**TASK REQUIREMENTS**
Should the listing contain images, exclude them; give the rest again exactly.
----------------------------------------
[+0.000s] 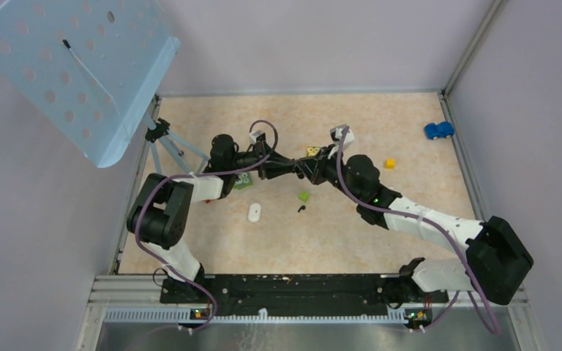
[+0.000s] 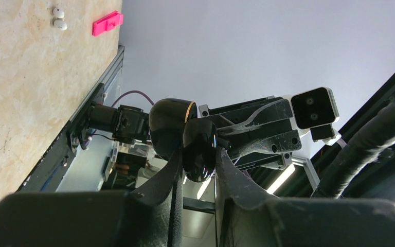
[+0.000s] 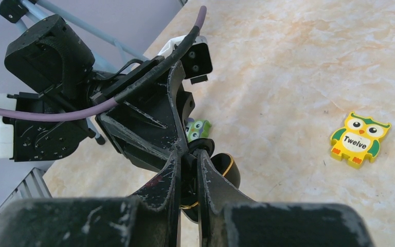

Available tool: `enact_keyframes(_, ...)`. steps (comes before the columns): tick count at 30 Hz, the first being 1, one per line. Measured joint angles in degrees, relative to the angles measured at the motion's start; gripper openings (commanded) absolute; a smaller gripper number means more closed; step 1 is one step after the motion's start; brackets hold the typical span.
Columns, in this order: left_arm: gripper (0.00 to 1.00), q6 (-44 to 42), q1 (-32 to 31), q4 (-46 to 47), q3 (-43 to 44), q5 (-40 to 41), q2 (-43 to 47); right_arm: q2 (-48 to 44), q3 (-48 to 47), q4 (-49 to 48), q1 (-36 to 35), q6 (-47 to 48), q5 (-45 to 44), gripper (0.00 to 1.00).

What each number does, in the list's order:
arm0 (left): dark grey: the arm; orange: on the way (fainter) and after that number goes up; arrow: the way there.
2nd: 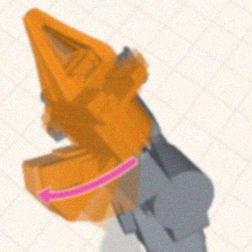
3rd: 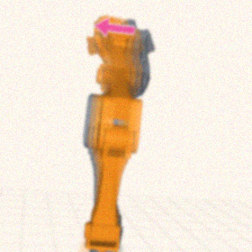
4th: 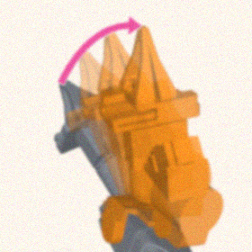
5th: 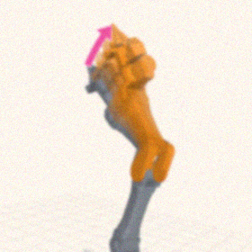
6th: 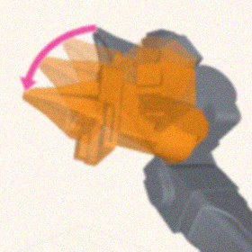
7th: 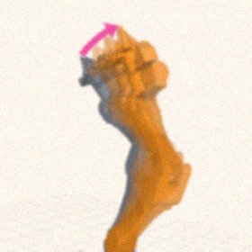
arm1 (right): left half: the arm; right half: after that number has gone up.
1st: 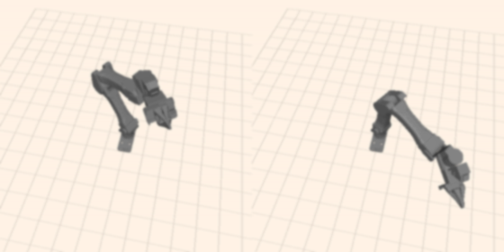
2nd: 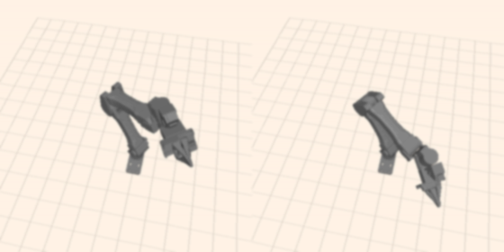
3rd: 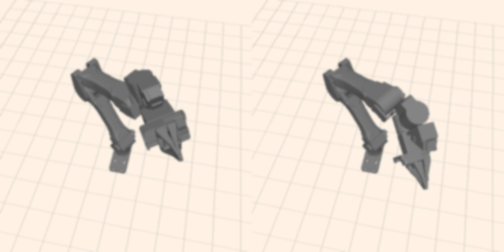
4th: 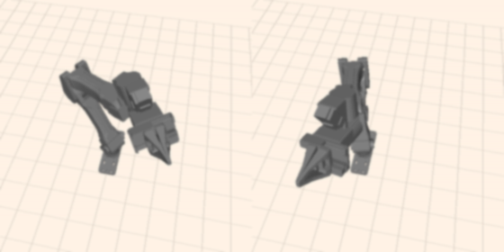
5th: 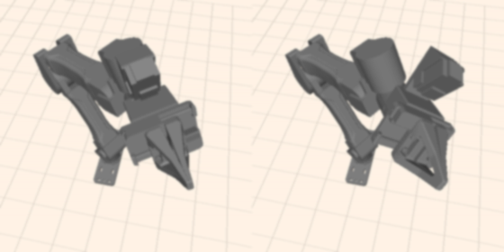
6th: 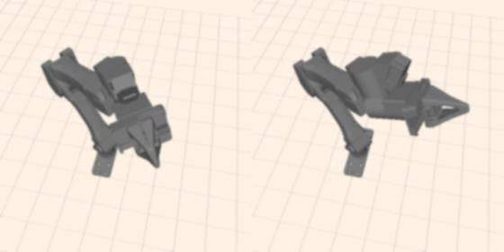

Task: Insert the wireless bluetooth earbuds into the charging case
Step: Insert the left earbud into the left side groove of the charging case.

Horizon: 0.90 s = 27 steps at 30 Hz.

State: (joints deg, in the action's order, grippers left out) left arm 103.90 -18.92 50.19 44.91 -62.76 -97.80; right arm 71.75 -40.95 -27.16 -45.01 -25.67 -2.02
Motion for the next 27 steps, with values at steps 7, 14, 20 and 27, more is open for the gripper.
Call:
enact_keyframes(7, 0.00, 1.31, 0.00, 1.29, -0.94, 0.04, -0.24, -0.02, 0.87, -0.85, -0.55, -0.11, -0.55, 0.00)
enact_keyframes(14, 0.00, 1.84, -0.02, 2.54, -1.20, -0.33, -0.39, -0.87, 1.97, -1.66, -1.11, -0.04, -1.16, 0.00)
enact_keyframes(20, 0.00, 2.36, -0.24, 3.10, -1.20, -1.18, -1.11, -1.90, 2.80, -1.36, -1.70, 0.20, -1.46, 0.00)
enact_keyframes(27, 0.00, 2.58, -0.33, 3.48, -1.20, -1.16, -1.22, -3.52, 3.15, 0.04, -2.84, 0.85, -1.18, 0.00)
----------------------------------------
**TASK RESPONSE**
[+0.000s] 
[+0.000s] 
[+0.000s] 

Available tool: `enact_keyframes(_, ...)`. steps (comes before the columns): tick count at 30 Hz, the first being 1, one per line. Measured joint angles in degrees, relative to the angles measured at the motion's start; gripper openings (commanded) absolute; a smaller gripper number means more closed; step 1 is one step after the motion's start; brackets hold the typical span.
Columns, in this order: left_arm: gripper (0.00 to 1.00), q6 (-44 to 42), q1 (-32 to 31), q4 (-46 to 47), q3 (-43 to 44), q5 (-40 to 41), q2 (-43 to 47); right_arm: q2 (-48 to 44), q3 (-48 to 47), q4 (-49 to 48), q1 (-36 to 35), q6 (-47 to 48), q5 (-45 to 44), gripper (0.00 to 1.00).

What each number does, in the list's order:
arm0 (left): dark grey: the arm; orange: on the way (fainter) and after that number goes up; arrow: the way there.
2nd: 
3rd: 
4th: 
5th: 
6th: 
7th: 
arm1 (right): left half: the arm; right half: after that number has gone up.
1st: 
2nd: 
3rd: 
4th: 
5th: 
6th: 

Task: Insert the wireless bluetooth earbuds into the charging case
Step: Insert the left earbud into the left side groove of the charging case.

Horizon: 0.90 s = 27 steps at 30 Hz.

State: (joints deg, in the action's order, grippers left out) left arm 103.90 -18.92 50.19 44.91 -62.76 -97.80; right arm 71.75 -40.95 -27.16 -45.01 -25.67 -2.02
Motion for the next 27 steps, with values at steps 7, 14, 20 and 27, more is open for the gripper.
Call:
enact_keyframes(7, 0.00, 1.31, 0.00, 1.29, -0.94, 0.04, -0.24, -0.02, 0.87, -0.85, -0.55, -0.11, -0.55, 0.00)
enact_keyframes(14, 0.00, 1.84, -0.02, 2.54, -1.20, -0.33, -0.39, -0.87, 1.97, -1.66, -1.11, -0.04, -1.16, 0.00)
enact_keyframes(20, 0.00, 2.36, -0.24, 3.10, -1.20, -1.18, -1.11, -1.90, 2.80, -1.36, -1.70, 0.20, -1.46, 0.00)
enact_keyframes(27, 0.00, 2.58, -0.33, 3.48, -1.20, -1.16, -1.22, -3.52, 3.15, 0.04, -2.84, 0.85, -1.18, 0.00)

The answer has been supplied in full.